Retrouvez la critique de l’album de la semaine.
D’emblée, un avertissement : avec Chat Pile, il faut faire attention aux faux-semblants. Il y a déjà ce nom qui, en français, sonne à l’oreille de façon mignonne et ludique (comme une sorte de jeu de cour d’école, mélange entre chat perché et pile ou face). Mais il n’en est rien : le groupe s’appelle ainsi en raison des monticules de détritus toxiques qui dominent sa ville minière d’Oklahoma City.
Il y a ensuite ses pochettes. Sur le précédent album, God’s Country (2022), le crucifix se multiplie et s’incarne, à l’image, en une station électrique abandonnée. Sur le nouveau, une croix, bien identifiable celle-ci, domine encore un paysage froid et blafard. Au-dessus, un titre comme une blague, à moins que «cool» ne soit synonyme de «cruel» et de «glacial». C’est dit : les voies du seigneur sont déprimantes.
Non, Chat Pile n’est pas du genre à dessiner des arcs-en-ciel là où il n’y en a plus. Dans une Amérique – et par extension un monde – qui ne tourne pas rond, le quatuor sort la loupe et les crocs pour raconter le malaise ambiant. Une fibre humaniste qui ne s’entendait pas avec autant de virulence dans ses premières productions, plus confidentielles. C’est God’s Country, gros succès critique, qui va finalement faire caisse de résonance, notamment en raison de textes composés à hauteur de trottoir où il est question, pêle-mêle, de dépendance aux opioïdes, de cris du bétail abattu et de survivants de tueries de masse. Un sacré menu qui s’apprécie comme un registre de vies déprimées et une vue panoramique de la souffrance humaine, appuyés par une musique puissante. Au bout, une BO, non plus du rêve, mais du cauchemar américain.
Si l’existence moderne est vaine et désespérée, Chat Pile s’en veut le porte-voix
Que pouvait-il apporter de plus (ou de différent) sur ce second LP? De la distance et de la hauteur, précise le chanteur Raygun Busch sur Bandcamp. Comprendre qu’après l’étude sociologique de proximité, le groupe, dans un généreux zoom arrière, déplace la portée de sa description du malaise moderne du «pays de Dieu» à l’humanité tout entière. Il y a de quoi dire. Dans son champ visuel, toutefois, la violence d’un monde devenue routinière, que l’on parle des horreurs du capitalisme ou de l’héritage du colonialisme. À ce propos, le frontman, pour dépeindre Cool World, n’hésite pas à emprunter les mots de Voltaire, ceux de Candide (1759), à travers lesquels l’Eldorado n’est qu’un mensonge et son fonctionnement basé sur des méthodes barbares. Si l’existence moderne est vaine et désespérée, Chat Pile s’en veut le porte-voix.

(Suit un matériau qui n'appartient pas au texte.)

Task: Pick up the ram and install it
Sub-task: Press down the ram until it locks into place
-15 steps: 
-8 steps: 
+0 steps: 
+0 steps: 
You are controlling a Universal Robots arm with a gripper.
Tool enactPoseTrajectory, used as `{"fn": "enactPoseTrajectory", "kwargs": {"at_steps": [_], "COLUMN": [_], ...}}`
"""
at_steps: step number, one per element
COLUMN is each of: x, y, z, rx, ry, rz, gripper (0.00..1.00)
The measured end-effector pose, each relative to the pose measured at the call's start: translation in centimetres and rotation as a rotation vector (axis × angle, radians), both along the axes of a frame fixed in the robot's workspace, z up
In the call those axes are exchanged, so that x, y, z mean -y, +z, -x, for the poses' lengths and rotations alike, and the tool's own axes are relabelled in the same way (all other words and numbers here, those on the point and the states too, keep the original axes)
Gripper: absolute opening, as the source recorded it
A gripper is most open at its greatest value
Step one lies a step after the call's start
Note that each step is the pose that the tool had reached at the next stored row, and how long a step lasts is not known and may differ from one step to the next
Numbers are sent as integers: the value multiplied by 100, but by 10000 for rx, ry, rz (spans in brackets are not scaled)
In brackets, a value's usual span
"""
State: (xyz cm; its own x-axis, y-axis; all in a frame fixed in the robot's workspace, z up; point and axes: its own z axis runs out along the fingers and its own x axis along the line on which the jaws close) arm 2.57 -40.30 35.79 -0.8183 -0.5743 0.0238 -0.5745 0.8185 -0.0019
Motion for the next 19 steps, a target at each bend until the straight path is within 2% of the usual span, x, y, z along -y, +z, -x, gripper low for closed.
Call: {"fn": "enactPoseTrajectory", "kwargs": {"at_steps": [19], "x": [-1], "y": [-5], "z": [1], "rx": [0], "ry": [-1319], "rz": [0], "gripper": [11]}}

Évidemment, pour que le message passe, il faut une musique qui soit à la hauteur. Et là aussi, le quatuor a élargi son approche. C’est le magazine Metal Hammer qui a trouvé une définition appropriée : «C’est comme écouter Steve Albini produire le premier album de Korn». C’est bien vu, mais ce n’est pas tout à fait vrai : à la place du feu producteur de Nirvana, de Pixies et de PJ Harvey, on trouve Ben Greenberg (celui de Metz et de Lysistrata, notamment), embauché au mix pour renforcer l’impact final du disque. À l’écoute des lourdes guitares et de la batterie caverneuse, qui scotchent littéralement au sol, on se dit que le pari est réussi. Mieux : dans une volonté de «repousser les limites» stylistiques, dixit Raygun Busch, Chat Pile ne se refuse rien et vise large : noise, rock «alternatif» et industriel, post-punk, metal et new wave s’entremêlent efficacement sur dix titres au tempo changeant.
Sur cet ensemble, le chanteur montre au passage toute sa palette, passant des hurlements aux vocalises traînantes, des cris aux gémissements, collant ainsi parfaitement à l’ambiance écrasante, boueuse même, du disque. Certains y verront un excès de pessimisme, de sinistrose, alors que Cool World, comme il est indiqué sur Bandcamp, n’est que «le portrait d’un groupe de rock américain façonné par une société aux systèmes de pouvoir froids et cruels». Rien de tel, donc, qu’un son violent et un esprit cynique pour s’en défaire et mieux respirer. Chacun y trouvera son compte : pour fêter Halloween qui approche ou accompagner l’élection présidentielle aux États-Unis. Ça marche dans les deux cas.